Pour M. Bergson, l'action prime la connaissance. Bien plus, l'intelligence est impuissante à spéculer, parce qu'elle est née pour l'action et tout entière orientée vers l'action. Cette préoccupation constante ne lui permet pas de voir pour comprendre, mais seulement de voir pour agir. En sorte que «nos perceptions nous donnent le dessin de nos actions possibles sur les choses, bien plus que celui des choses elles-mêmes»; «c'est notre action éventuelle qui nous est renvoyée par la matière, comme par un miroir, quand nous la contemplons»[472].
De là, le morcelage du continu, la solidification du fluent, la cristallisation de la vie et notre incapacité intellectuelle. Or, tout cela est une certaine Philosophie de l'action, sans être un Pragmatisme. Nulle part M. Bergson ne prend l'utile, ni le succès, ni le bien[473] pour critère du vrai, comme les pragmatistes anglo-saxons; nulle part il ne prend à son compte leur fameuse définition de la vérité des premiers principes, tels que deux et deux font quatre, où ils ne voient que des «hypothèses commodes à succès extraordinaire».
Bien au contraire, pour M. Bergson, le vrai se trouverait plutôt là où le besoin pratique de l'action—l'utilité—ne ferait plus sentir son influence déformatrice. Ainsi, par exemple, si les qualités sensibles lui apparaissent si pleinement objectives, c'est que «la perception des qualités sensibles est beaucoup plus indépendante du besoin et présente par là même une réalité objective supérieure»[474].—Autre exemple. Il exalte la philosophie bien au-dessus des sciences positives, pour cette raison: la science ne cherche «à voir que pour prévoir et pour agir», tandis que la philosophie intuitionniste cherche «à voir pour voir»[475]. Toute l'excellence de l'intuition est là. La vérité serait donc plutôt en raison inverse de l'utilité. Ce qui est le contre-pied du Pragmatisme américain.
Toutefois, l'absence d'utilité ne serait encore qu'une marque négative et comme une présomption de vérité. Resterait à préciser sa marque positive, son critère; et c'est ici que notre auteur devient muet.

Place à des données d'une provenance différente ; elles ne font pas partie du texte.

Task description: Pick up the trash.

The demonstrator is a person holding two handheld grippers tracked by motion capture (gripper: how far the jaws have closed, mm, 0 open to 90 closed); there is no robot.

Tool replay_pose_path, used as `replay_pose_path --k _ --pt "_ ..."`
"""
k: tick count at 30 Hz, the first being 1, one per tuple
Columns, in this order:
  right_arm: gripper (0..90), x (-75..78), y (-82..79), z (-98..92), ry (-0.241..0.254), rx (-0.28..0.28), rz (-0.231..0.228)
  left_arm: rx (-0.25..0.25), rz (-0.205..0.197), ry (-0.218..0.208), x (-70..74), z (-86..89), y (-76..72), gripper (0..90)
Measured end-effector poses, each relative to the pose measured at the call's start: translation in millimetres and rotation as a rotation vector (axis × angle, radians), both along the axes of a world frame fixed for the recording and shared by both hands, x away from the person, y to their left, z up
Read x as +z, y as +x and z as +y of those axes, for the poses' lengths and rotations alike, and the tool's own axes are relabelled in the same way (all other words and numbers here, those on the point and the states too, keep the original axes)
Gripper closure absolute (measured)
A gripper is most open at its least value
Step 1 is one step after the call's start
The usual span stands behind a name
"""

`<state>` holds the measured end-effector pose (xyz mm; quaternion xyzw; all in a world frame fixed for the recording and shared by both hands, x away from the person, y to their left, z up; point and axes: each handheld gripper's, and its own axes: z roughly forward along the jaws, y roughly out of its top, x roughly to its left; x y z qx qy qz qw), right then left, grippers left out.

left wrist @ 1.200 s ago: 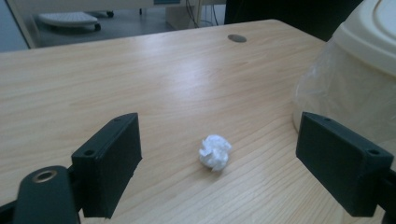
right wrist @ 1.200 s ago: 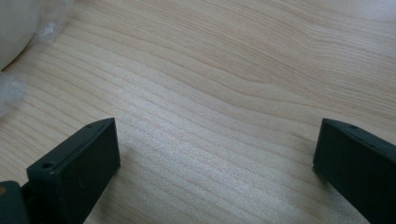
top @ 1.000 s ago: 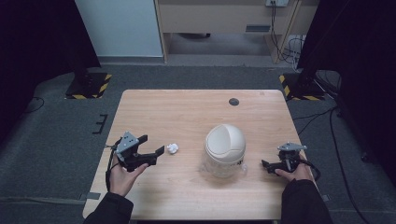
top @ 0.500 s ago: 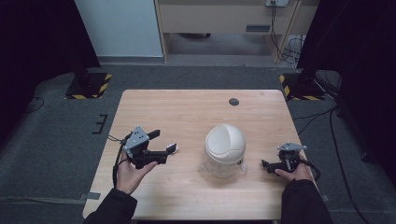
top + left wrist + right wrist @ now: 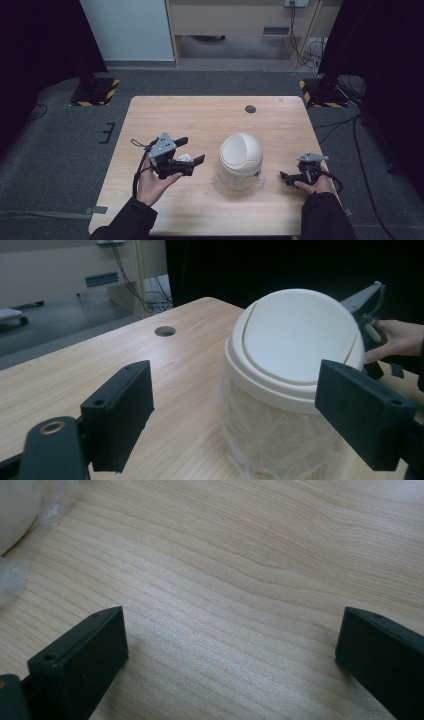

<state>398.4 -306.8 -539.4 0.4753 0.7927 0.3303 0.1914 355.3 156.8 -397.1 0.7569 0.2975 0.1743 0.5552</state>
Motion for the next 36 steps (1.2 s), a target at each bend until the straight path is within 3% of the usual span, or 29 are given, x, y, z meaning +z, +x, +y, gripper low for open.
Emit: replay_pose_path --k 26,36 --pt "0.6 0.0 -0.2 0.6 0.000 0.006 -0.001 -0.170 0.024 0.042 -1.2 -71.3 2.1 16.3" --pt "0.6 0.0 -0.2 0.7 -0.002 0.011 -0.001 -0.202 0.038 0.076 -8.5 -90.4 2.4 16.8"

Parfois, il est vrai, il insinue que le seul moyen de comprendre une chose serait de la vivre. Le vrai critère serait donc la vie?[476] Comme si une hypothèse fausse ne pouvait pas être aussi vécue qu'une hypothèse vraie! Toutes les philosophies, toutes les religions existantes ou vivantes seraient donc également vraies?... A son tour, la vie consisterait à n'avoir plus de critère?... Autant de problèmes qui restent en l'air, dans la philosophie bergsonienne, sans qu'on en puisse préjuger encore la solution.

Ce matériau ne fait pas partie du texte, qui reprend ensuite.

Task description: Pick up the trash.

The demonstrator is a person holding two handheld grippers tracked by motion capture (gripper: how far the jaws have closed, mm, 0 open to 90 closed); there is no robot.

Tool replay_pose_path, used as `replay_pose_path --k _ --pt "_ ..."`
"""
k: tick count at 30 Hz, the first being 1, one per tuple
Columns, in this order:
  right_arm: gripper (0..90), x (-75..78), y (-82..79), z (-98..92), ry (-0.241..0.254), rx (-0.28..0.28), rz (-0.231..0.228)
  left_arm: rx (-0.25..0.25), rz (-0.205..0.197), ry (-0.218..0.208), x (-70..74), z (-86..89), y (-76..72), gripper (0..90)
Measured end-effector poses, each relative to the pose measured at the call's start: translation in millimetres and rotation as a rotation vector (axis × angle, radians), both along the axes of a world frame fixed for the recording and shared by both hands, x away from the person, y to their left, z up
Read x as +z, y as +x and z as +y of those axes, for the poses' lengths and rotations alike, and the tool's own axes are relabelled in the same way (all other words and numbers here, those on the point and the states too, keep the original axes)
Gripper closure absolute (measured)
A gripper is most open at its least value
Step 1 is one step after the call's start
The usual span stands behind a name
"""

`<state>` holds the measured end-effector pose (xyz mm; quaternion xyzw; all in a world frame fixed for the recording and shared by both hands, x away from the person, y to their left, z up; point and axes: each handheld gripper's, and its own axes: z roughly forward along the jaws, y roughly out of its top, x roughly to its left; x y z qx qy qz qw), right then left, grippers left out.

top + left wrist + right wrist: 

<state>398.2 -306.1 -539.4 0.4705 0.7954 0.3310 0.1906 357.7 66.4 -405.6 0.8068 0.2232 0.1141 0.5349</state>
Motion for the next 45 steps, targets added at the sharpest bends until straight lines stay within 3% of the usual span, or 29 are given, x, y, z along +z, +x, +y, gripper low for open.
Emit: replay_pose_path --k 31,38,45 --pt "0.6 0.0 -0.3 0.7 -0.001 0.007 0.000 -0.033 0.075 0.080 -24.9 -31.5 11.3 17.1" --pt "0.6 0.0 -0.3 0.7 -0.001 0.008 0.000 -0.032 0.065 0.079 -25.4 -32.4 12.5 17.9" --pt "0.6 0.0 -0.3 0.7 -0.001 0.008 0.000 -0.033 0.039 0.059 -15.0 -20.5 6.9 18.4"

M. Bergson ne peut manquer d'aborder de front un sujet si important et si plein d'actualité. Aussi attendrons-nous qu'il ait plus clairement formulé son opinion définitive pour la discuter. Que si le lecteur plus exigeant réclamait de nous un pronostic, nous lui dirions que nous serions fort surpris de ne pas voir M. Bergson se séparer nettement des pragmatistes qui—un peu hâtivement—se réclamèrent de lui comme d'un maître.